Il se tourna vers sa fille et son gendre.

— Vous êtes bien de mon avis, vous deux ?

— Oui, père, dit Lira. Tu as parfaitement raison de vouloir te reposer. Mais Joe et moi nous avons aussi formé un petit projet…

— Un projet ? Une expédition de chasse ?

— Non… Pas une expédition… Pas une expédition de chasse, en tout cas… Joe, veux-tu expliquer à papa de quoi il s’agit ?…

Le jeune homme hésita un instant.

— Vous allez peut-être vous moquer de nous, dit-il, mais nous avons pensé que nous pourrions, maintenant, faire un petit voyage de noces… Nous promener un peu, pour notre plaisir.

Harp eut un large sourire.

— Pourquoi pas ? Où voulez-vous aller ? Sur la planète mère ? Sur la planète Korfa, où il y a de si beaux paysages ? Sur la planète Sar, voir les ruines de Kersilon ?

— Non. Ce serait plutôt un voyage d’études…

— Un voyage d’études ? Tu m’as dit à l’instant que ce serait pour vous distraire…

— L’étude est souvent une distraction, dit Lira.

— Alors, expliquez-vous.

— Eh bien ! reprit Joe, nous avons pensé que la planète Argoun, qui est située aux confins de l’univers connu, n’était peut-être pas unique en son genre. Nous avons pensé que sur les planètes situées au-delà de la nébuleuse d’Andromède, il y avait sans doute d’autres malachs, ou bien ce qui serait encore plus curieux, des créatures de même nature, mais différentes. Il y a peut-être là un monde absolument inconnu dont la planète Argoun ne serait qu’un élément avancé…

Hansel Morly avait dressé l’oreille.

— Ce que vous dites, fit-il, est très intéressant.

— Très intéressant, répéta Kakov, comme un écho.

— Notre Université, reprit le Recteur, pourrait contribuer au financement de ce voyage.

— Le zoo aussi.

— Je vous répète, fit Joe, qu’il ne s’agit pas d’une expédition de chasse. Nous nous bornerons à observer…

— C’est bien ce que j’avais compris, dit Kakov. Et nous n’en demandons pas plus pour commencer. Les expéditions de chasse viendront plus tard, si vous faites de nouvelles découvertes. Et vous en ferez certainement…

Harp Loser semblait très perplexe. Il caressait sa cicatrice sur sa joue gauche.

— Et comment irez-vous là-bas ? demanda-t-il.

— Oh ! papa, fit Lira, tu nous prêteras bien « Le Trappeur ». Nous n’emmènerions que Peter Patless et les deux mécaniciens. Et Misoky, que cela intéressera certainement. Nous ne serons pas absents plus de trois mois.
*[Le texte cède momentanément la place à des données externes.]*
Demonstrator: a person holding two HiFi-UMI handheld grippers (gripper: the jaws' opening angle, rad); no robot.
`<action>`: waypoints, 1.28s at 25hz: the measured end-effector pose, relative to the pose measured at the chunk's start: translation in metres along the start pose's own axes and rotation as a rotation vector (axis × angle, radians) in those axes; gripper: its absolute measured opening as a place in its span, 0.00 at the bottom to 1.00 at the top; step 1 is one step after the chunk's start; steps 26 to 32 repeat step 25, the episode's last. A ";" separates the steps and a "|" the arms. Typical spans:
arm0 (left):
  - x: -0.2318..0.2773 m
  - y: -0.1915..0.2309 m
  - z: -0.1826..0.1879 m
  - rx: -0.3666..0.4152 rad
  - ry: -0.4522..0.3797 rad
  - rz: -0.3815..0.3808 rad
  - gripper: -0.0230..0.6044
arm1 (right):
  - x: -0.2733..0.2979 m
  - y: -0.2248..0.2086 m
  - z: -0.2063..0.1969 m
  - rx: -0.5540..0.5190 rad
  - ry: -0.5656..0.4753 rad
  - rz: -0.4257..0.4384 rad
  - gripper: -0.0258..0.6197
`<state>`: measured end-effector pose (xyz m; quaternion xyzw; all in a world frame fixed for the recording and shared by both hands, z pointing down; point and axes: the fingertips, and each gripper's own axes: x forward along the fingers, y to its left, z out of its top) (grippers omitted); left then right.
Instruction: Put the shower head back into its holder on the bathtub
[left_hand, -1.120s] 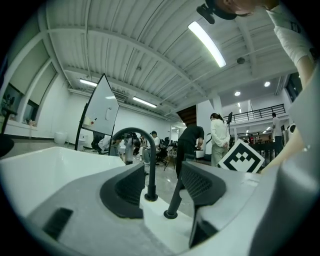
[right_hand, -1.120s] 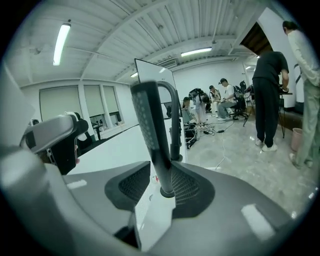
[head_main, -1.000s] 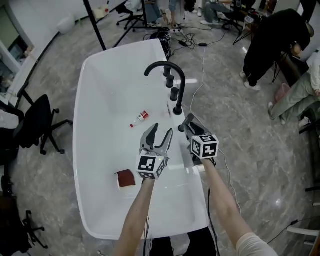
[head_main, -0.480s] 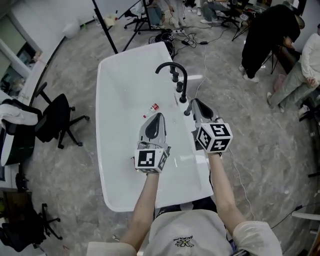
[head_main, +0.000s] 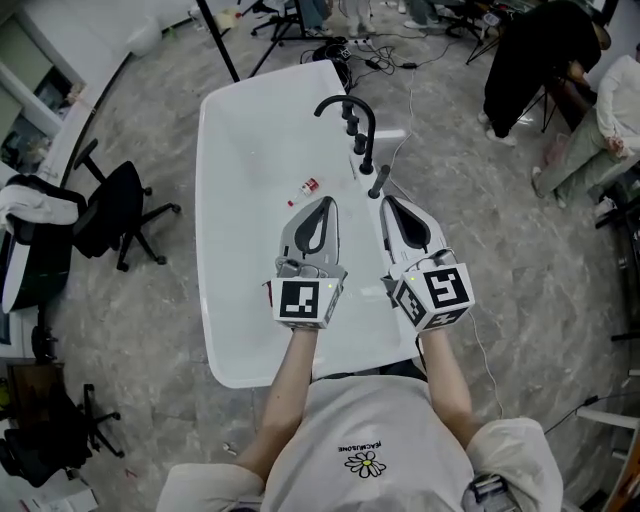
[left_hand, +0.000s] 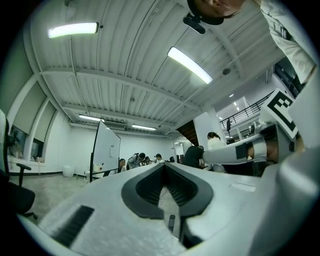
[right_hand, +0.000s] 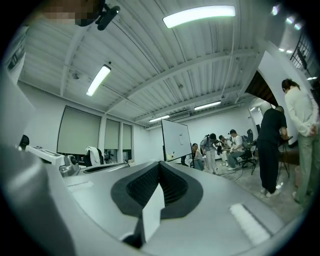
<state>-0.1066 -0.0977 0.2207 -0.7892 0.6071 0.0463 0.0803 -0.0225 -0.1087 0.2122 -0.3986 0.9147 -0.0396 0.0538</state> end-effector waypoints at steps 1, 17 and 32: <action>-0.002 0.001 0.002 0.004 -0.002 0.001 0.03 | -0.002 0.004 0.002 -0.012 -0.004 0.003 0.05; -0.015 0.004 0.019 -0.079 -0.052 -0.009 0.03 | -0.013 0.017 0.004 -0.040 -0.012 0.006 0.05; -0.014 0.011 0.031 -0.117 -0.086 -0.034 0.03 | -0.009 0.020 0.012 -0.041 -0.026 0.003 0.05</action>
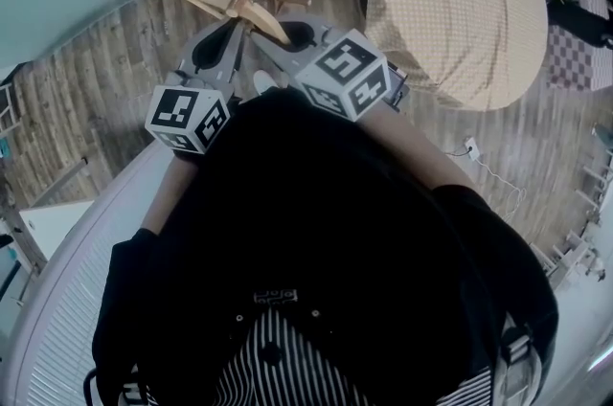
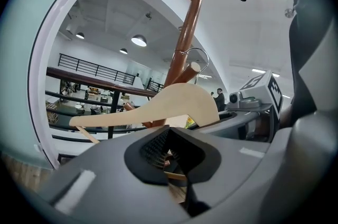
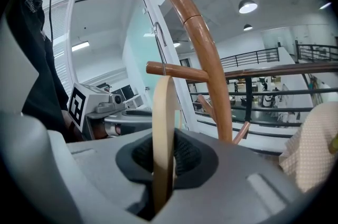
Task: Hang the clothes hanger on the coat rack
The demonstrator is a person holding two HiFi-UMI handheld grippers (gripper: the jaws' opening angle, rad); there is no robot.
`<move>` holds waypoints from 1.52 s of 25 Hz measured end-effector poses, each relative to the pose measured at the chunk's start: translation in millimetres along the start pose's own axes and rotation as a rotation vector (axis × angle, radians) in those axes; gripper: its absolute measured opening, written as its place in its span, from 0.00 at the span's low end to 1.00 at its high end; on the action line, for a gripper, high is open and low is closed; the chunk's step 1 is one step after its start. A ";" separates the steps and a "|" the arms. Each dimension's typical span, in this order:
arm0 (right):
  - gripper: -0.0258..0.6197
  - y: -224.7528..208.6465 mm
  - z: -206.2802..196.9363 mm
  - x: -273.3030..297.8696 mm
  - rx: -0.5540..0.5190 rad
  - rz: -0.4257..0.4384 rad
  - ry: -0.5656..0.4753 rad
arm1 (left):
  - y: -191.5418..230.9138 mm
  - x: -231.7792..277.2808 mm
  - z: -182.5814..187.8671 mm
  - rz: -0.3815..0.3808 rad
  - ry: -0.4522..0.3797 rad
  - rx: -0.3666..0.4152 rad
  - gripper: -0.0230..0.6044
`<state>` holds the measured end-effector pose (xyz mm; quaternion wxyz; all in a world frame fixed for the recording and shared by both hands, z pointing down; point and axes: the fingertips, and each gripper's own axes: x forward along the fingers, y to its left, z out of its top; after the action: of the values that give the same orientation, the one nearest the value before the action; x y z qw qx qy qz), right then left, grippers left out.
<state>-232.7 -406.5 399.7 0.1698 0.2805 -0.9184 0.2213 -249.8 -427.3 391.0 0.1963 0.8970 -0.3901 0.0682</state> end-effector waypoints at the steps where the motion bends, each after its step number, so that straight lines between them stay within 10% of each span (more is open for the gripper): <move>1: 0.09 -0.8 0.5 1.3 0.008 0.000 -0.003 | 0.3 0.9 -1.1 -0.003 0.004 -0.001 0.04; 38: 0.09 -30.8 -7.5 7.3 0.018 0.022 0.100 | 8.7 17.7 -13.0 0.022 0.040 -0.073 0.04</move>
<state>-218.8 -428.9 418.8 0.2107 0.2604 -0.9097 0.2452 -243.6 -439.3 410.4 0.2359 0.8834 -0.3981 0.0740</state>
Harp Loser réfléchit un long moment.

— C’est d’accord, dit-il. Mais à une condition. Je viendrai avec vous !

Pol Kakov éclata de rire.

— Le contraire m’aurait étonné, s’exclama-t-il. Mais je m’aperçois que ton gendre et ta fille ont sur toi plus d’influence que moi, vieux malach !

— Vieux malach ! Alors, quoi, je ne suis plus un vieux crocodile ? Tu pourras me traiter de malaœh quand tu auras fait ériger ma statue au milieu de ton zoo. Une statue en pierre, naturellement.

— Tu l’auras un jour, ta statue. Alors, quand partez-vous ?

— Minute, fit Harp. Je veux d’abord passer huit jours à la maison. Mes bêtes doivent commencer à languir de moi. Vous êtes bien d’accord, les enfants ?

— D’accord, dit Lira.

— D’accord, dit Joe.

Le téléphone retentit. Kakov alla répondre. Quand il revint, il dit à ses hôtes :

— On m’annonce qu’un des deux monstres minéraux s’est enfoncé dans la terre. Il va sans doute trouver que ça ne va pas très profond. Mais c’est ce qu’on pouvait lui offrir de mieux.